Let $\mathbb{N}$ denote the set of natural numbers, then a subbasis on $\mathbb{N}$ is
$$S = \{(-\infty, b), b \in \mathbb{N}\} \cup \{(a,\infty), a \in \mathbb{N}\}$$
Let $\leq$ be the relation on $\mathbb{N}$ identified with "less or equal to"
Then I saw a claim that says: (the order topology) $(\mathbb{N}, \leq)$ is a discrete space
Proof: Let $x \in \mathbb{N}, \{x\} = (x-1,x+1) = (-\infty,x+1) \cap (x-1, \infty) \quad\quad\square$
I have trouble with the last equivalent. If $(-\infty,x+1)$ and $(x-1, \infty)$ are subbasic elements i.e. open sets, then intersection of opens are open and I have no problem with that. But my confusion is whether $(-\infty,x+1)$ and $(x-1, \infty)$ are subbasic open sets to begin with.

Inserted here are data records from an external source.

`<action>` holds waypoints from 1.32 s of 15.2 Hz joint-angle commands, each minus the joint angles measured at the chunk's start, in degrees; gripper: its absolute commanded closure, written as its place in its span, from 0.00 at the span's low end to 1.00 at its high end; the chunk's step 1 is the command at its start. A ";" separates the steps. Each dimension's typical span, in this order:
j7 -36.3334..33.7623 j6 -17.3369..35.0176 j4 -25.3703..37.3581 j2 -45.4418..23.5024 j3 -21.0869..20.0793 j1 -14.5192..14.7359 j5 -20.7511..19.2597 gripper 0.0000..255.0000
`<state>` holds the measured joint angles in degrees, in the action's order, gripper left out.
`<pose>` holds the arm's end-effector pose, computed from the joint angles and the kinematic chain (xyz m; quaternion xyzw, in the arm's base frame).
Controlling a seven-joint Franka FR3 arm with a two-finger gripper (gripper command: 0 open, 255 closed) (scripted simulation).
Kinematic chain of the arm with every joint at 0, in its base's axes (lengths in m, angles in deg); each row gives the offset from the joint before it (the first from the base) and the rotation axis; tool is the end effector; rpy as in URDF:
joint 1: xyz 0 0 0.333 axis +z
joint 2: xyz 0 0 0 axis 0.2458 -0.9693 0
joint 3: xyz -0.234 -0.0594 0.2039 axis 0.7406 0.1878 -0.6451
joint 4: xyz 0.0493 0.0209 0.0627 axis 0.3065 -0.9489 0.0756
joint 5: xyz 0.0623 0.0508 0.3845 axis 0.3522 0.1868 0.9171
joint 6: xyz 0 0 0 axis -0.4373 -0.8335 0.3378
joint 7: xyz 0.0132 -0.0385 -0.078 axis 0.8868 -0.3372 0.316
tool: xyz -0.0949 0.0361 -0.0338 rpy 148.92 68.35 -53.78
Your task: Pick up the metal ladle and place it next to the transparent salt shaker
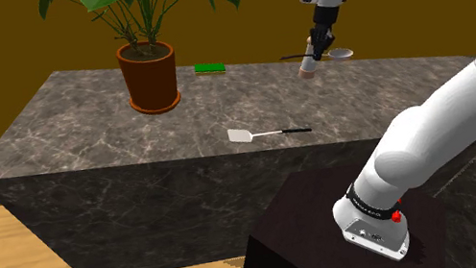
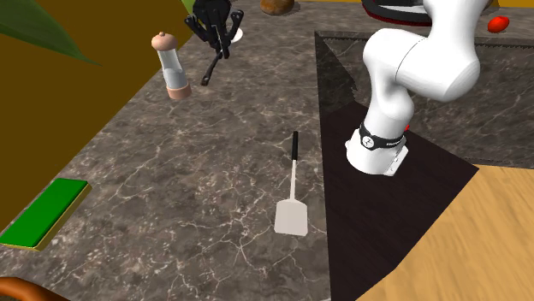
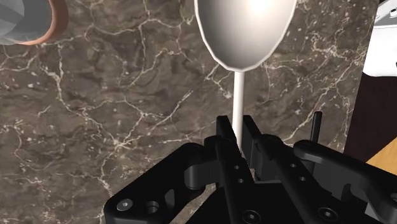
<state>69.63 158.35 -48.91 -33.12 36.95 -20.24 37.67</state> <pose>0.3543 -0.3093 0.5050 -0.9210 -0.3858 0.0320 0.0430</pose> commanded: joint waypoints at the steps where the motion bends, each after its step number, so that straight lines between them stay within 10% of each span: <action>1: 0.13 1.59 -1.15 -0.44 0.28 -0.02 0.07 1.00; 20: 1.56 16.83 -11.60 -5.70 2.64 0.00 1.36 1.00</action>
<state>71.08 174.19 -59.68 -38.68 39.44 -20.17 39.07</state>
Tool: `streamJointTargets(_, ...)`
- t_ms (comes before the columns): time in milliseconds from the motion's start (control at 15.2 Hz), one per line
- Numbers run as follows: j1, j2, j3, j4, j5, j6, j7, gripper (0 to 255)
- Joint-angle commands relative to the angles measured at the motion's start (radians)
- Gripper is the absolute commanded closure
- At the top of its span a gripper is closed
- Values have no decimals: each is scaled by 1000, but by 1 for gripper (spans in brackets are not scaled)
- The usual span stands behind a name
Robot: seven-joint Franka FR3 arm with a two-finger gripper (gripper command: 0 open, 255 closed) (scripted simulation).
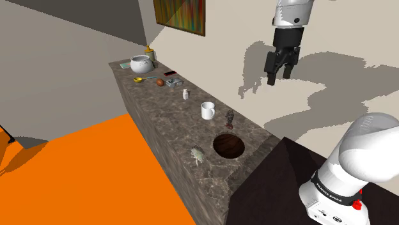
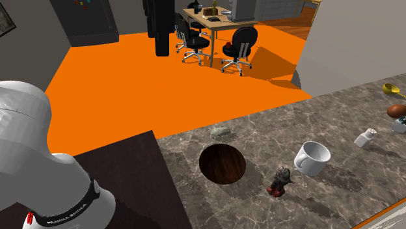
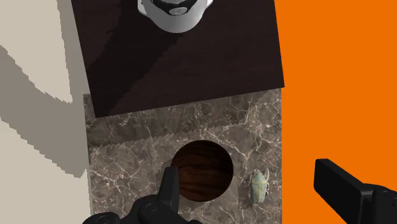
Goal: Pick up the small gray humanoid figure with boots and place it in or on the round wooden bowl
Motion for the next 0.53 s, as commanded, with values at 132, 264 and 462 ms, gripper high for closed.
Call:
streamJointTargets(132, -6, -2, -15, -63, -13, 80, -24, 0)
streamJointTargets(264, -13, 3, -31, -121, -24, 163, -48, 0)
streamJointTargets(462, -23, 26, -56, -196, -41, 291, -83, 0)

The confusion stems from definition of the subbasis which is $$S = \{(-\infty, b), b \in \mathbb{N}\} \cup \{(a,\infty), a \in \mathbb{N}\}$$
Then every element in the subbasis has to be like $(-\infty, b)\cup (a,\infty)$. So it doesn't seem we can get rid of the $(a,\infty)$ part to get a pure subbasic element of the form $(-\infty, b)$. So $(-\infty, b)$ is not a subbasic element.
Can someone help?
The subbase is a union of two families: the family of left intervals, and the family of right intervals. So the proof is correct.
If your interpretation would hold, you would write it as
$$S = \{(-\infty,b) \cup (a, \infty): a,b \in \mathbb{N} \}$$
which is different: a family of unions, parametrised by 2 parameters, and it would be only one family.
As it stands, there are two families, both consisting of one type (left or right), and we take both of them together.
The separate families are also subbases but for different, coarser topologies. Your interpretation gives a different topology yet again. So be careful reading the notation!